I don't think I could live like that getting use to a new place all the time. I would be more like Pandora hissing and spitting.
When our puppy came to live with us, our cat moved herself to the basement, only coming upstairs at night when the dog was asleep in my daughters room. That went on for about a year or so. Then one day, she just up and decided enough was enough I guess and abandoned her self imposed exile. They both tolerate one another now. I hope the caregivers surprise you and leave the house in excellent condition.
ReplyDeleteHappy Friday to you, too, Syd.
ReplyDeleteI'm sure we could learn a lot from the way animals adapt- I guess they do such a good job because they don't have much of a choice.
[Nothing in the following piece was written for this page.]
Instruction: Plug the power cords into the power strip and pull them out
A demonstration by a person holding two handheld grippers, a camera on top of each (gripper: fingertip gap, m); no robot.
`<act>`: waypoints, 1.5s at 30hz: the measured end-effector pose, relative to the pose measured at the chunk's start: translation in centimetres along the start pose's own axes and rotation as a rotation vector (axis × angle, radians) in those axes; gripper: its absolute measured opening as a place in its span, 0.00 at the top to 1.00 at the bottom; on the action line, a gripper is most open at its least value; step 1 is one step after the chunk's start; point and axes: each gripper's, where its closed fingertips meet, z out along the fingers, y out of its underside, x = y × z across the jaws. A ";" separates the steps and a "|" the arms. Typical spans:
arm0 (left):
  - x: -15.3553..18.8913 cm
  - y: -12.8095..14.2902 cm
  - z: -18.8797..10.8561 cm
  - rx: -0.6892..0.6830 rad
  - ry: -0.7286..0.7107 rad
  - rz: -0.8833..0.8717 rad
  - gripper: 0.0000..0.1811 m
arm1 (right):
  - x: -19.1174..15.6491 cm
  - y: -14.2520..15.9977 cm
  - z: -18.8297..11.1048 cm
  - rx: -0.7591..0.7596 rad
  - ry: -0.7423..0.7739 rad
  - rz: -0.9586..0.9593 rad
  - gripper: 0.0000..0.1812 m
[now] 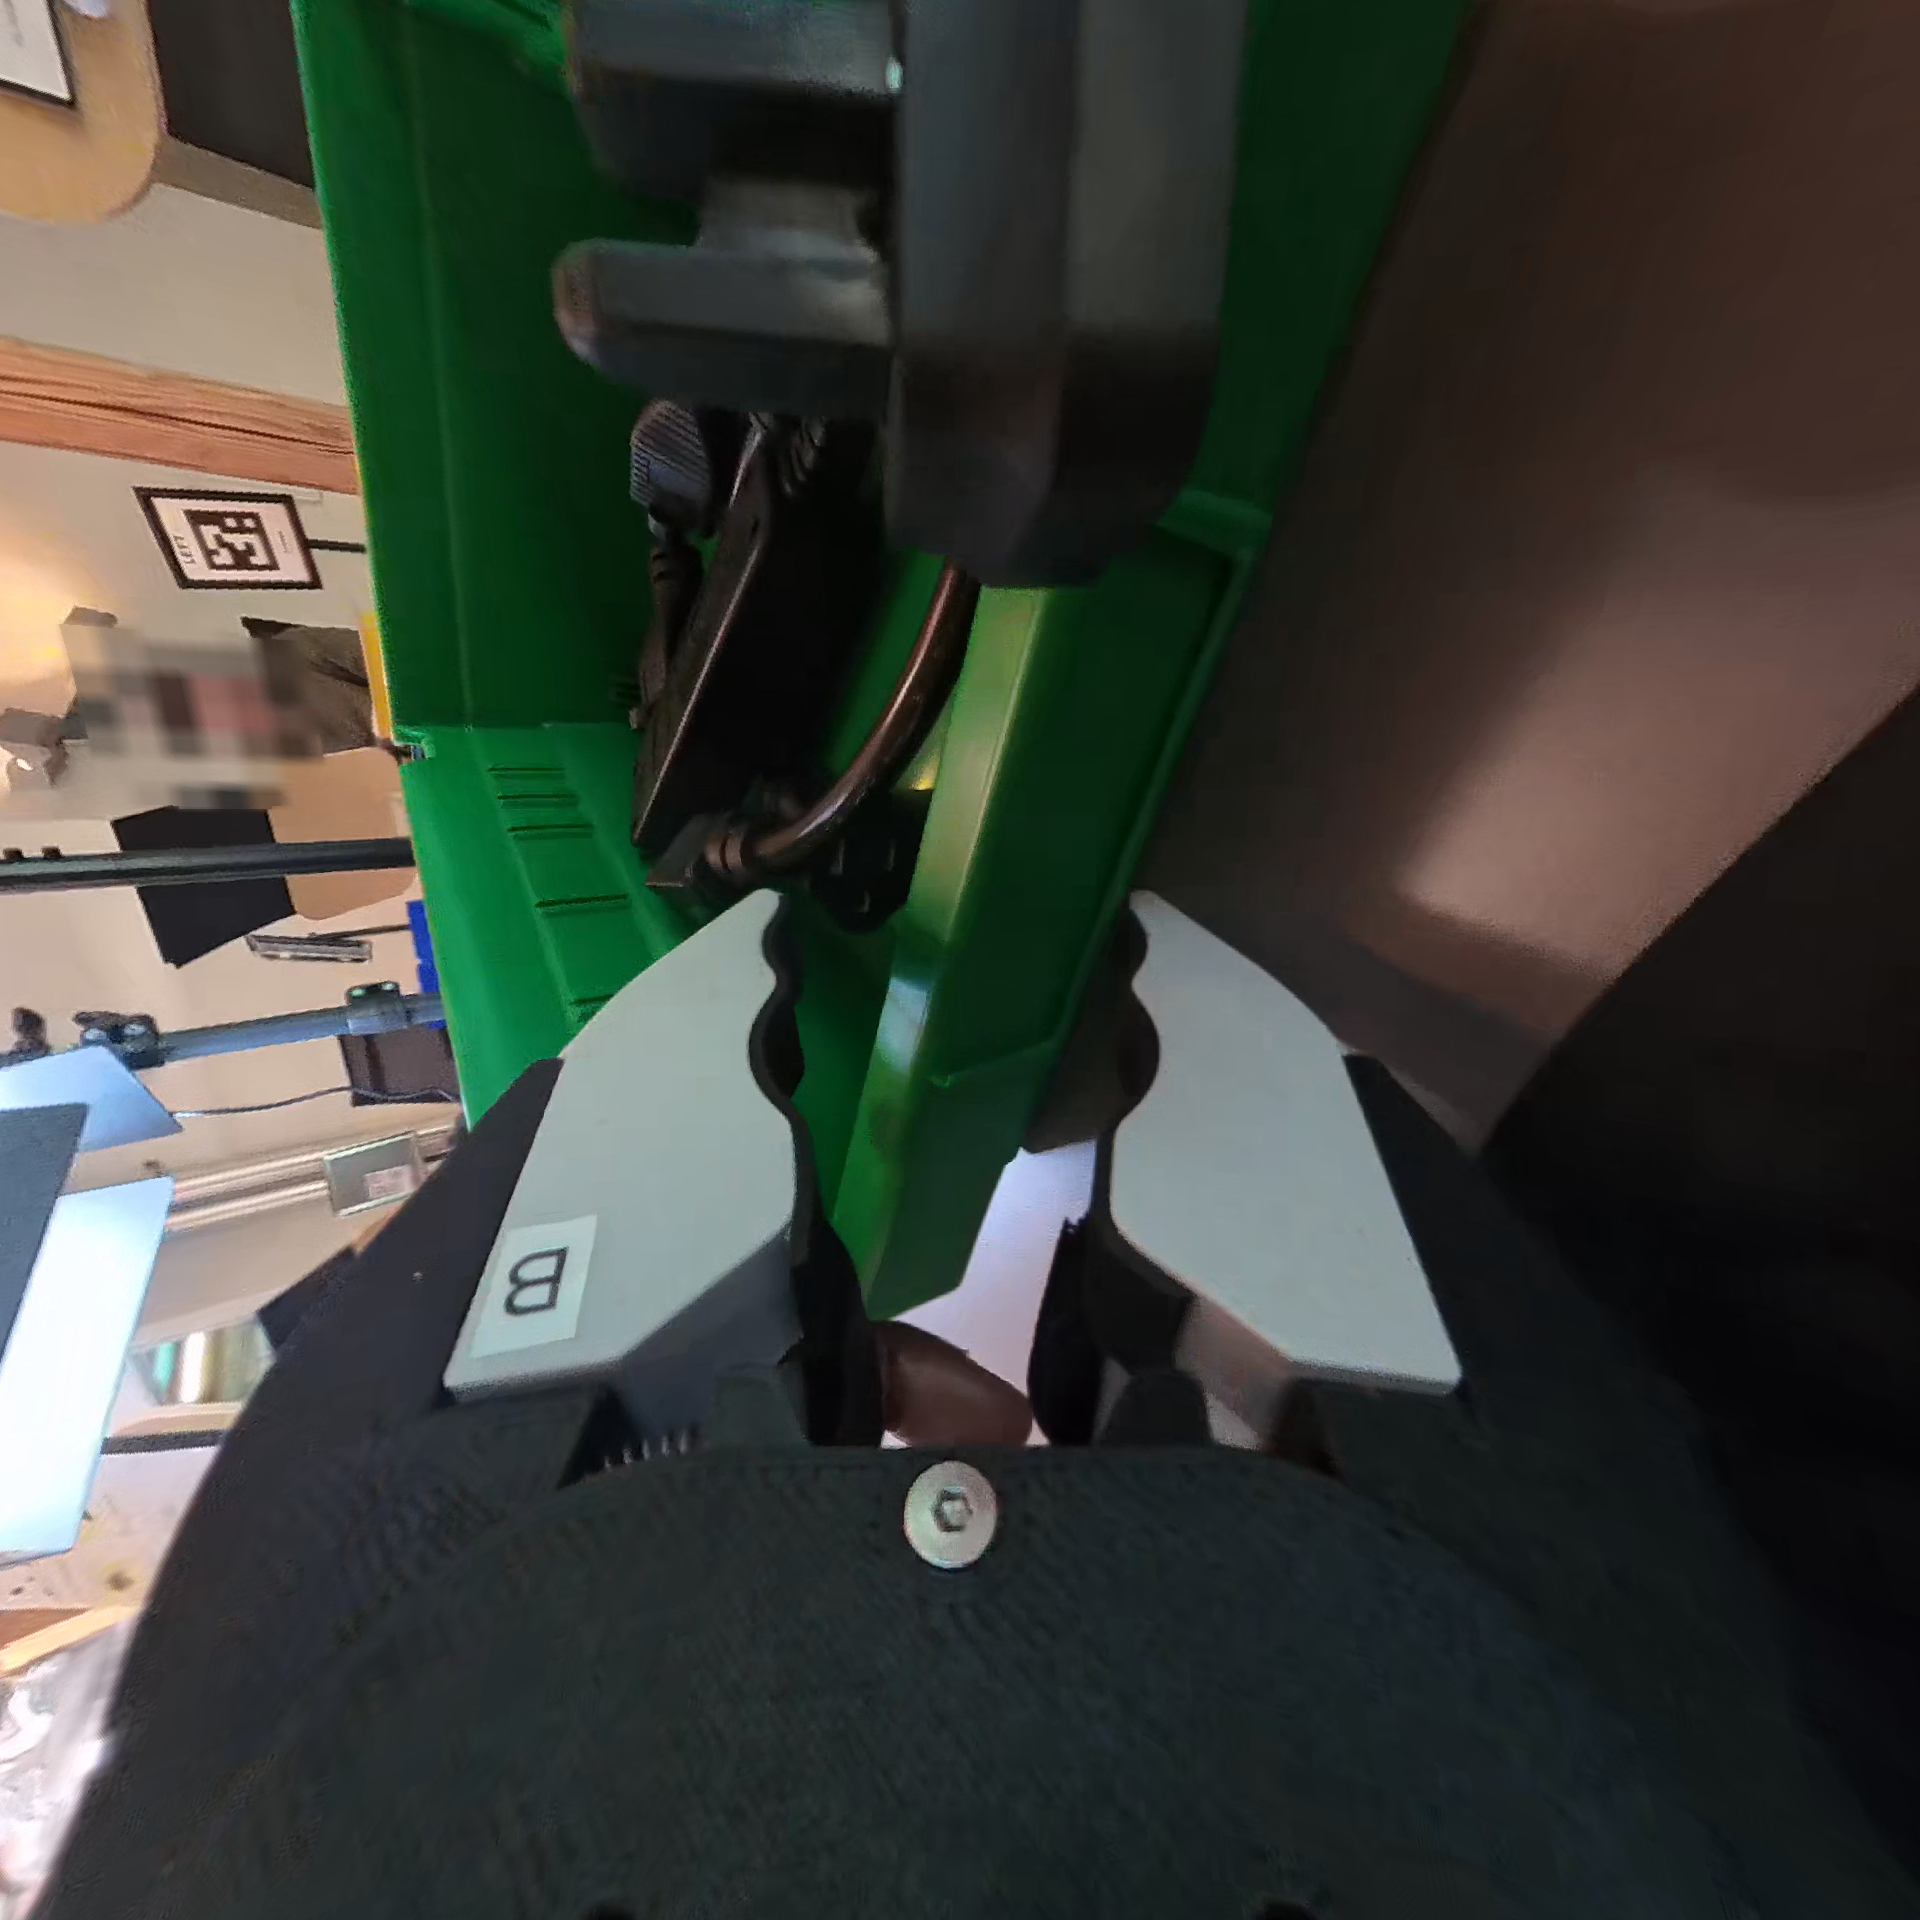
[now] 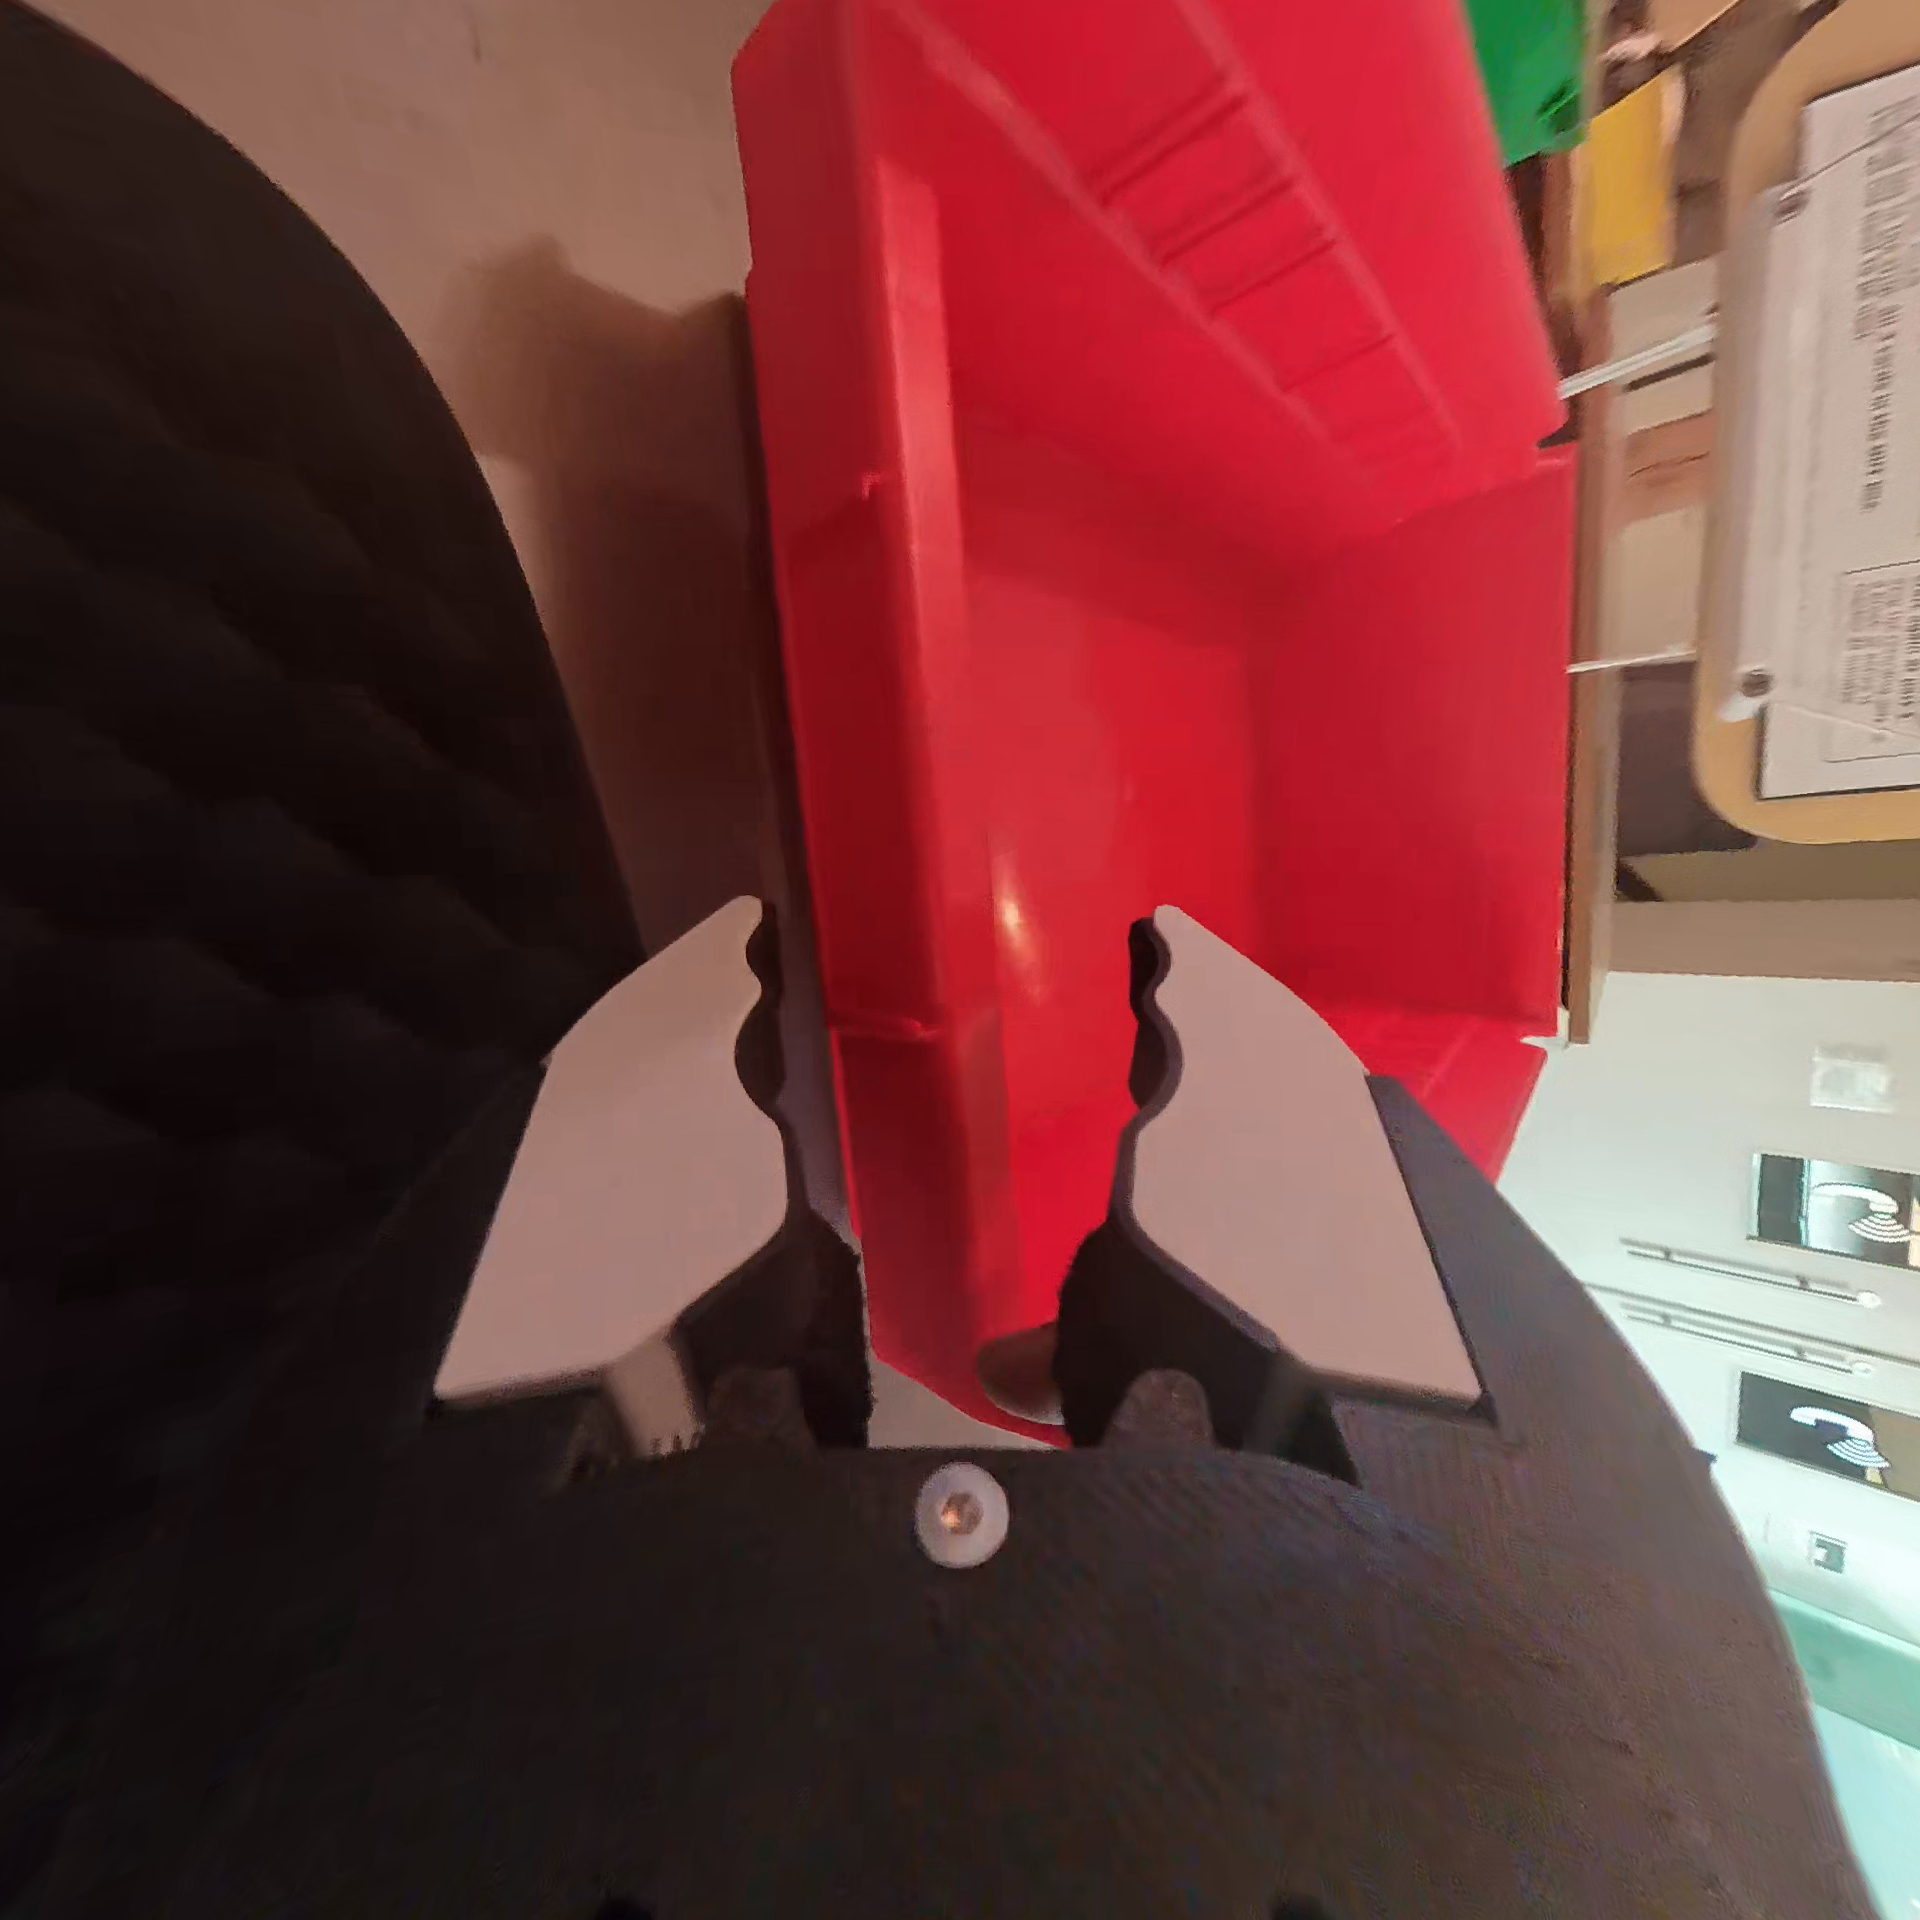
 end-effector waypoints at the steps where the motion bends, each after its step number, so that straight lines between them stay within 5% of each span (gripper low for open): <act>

If only we could surrender and accept that we don't have much of a choice in many situations we find ourselves in, too.
Awe poor kitty! She sounds like a sweety. This tugs at my heart a bit because animals always had a special place in my heart.
ReplyDeleteEnjoy your boat sounds like an adventure!
Pandora opening the mythological box of troubles with hope at the bottom. Cats are far more pragmatic than dogs in my experience and I hope Pandora settles down in her new home.
ReplyDeleteAye, aye Captain Syd! I like reading about you on the water.
By the time you read this your caretaker problem should be over with. THAT was one pain in the ass you did not need or deserve not C and not you what classlessness those people have. Well you have your plans set for ship and shore so chart your course and go Syd. I always liked high rollers when i was at sea and if you're the same i wish you to have your fill of them if not may smooth seas be your immediate future for a bit.
ReplyDeleteSyd, your posts bring me such peace. Seeing Pandora curled up... it's heart-warming. And thank you for the reminder that It's a struggle for all living creatures to adjust to a new environment.
ReplyDeleteI hope the caretakers left. I truly can imagine that they needed that place to stay until the last moment, but then I have frequently in my life lived from hand to mouth. I don't think they are doing this TO you, they are just living and it is just affecting you.
ReplyDeletePandora looks sad. But I don't think cats are as sentimental as we would like to believe they are.
Syd, after my mother died in 2010, we inherited her 11 year old calico cat. That poor kitty had a very strange life with my mother, and was very skittish when living with her. Wouldn't you know, she absolutely blossomed when she was living with us (and our 2 cats), and she became one of the lights of my life. Unfortunately, she had an enlarged heart, and passed away suddenly a year and a half after my mom died. Still, she brought so much joy to us (and I think we brought joy to her). Your new family member will adjust. You and C. are loving people, and Pandora will respond to that. It just takes a little time.
ReplyDeleteHappy Friday to you too, Syd.